I would like to calculate the pre-exponential factor of a surface reaction using transition state theory. I've seen two ways to calculate it but I get different answers for each method (and I don't understand why):
$A = \frac {k_b T} {h} \frac {q^{TS}} {q^{reactant}}$ ... (1)

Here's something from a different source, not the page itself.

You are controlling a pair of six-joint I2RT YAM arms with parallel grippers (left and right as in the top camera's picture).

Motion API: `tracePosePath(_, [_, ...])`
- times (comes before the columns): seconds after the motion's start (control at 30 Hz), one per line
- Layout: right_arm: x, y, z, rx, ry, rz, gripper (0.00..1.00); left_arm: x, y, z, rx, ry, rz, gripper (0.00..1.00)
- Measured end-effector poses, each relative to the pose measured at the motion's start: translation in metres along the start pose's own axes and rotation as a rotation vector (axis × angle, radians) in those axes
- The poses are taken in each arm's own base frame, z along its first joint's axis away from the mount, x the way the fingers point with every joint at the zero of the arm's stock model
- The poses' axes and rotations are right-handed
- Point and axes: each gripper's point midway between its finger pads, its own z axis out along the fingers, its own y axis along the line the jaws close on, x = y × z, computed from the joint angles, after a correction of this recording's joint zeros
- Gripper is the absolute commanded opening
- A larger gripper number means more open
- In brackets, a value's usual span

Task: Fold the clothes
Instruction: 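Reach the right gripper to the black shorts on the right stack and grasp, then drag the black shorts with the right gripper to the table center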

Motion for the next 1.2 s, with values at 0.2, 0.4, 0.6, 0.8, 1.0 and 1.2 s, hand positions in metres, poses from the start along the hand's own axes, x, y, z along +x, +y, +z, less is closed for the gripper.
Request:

$A = \frac {k_b T} {h} \exp \bigg({\frac {S^{TS} - S^{reactant}} {R}}\bigg)$ ... (2)
where $q^i$ is the partition function of species i, $S^i$ is the entropy of species i, $k_b$ is the Boltzmann constant, $T$ is temperature, $h$ is Planck's constant and $R$ is the molar gas constant.
I assumed the adsorbates only have vibrational contributions to $A$ and the vibrations can be described using the Harmonic approximation.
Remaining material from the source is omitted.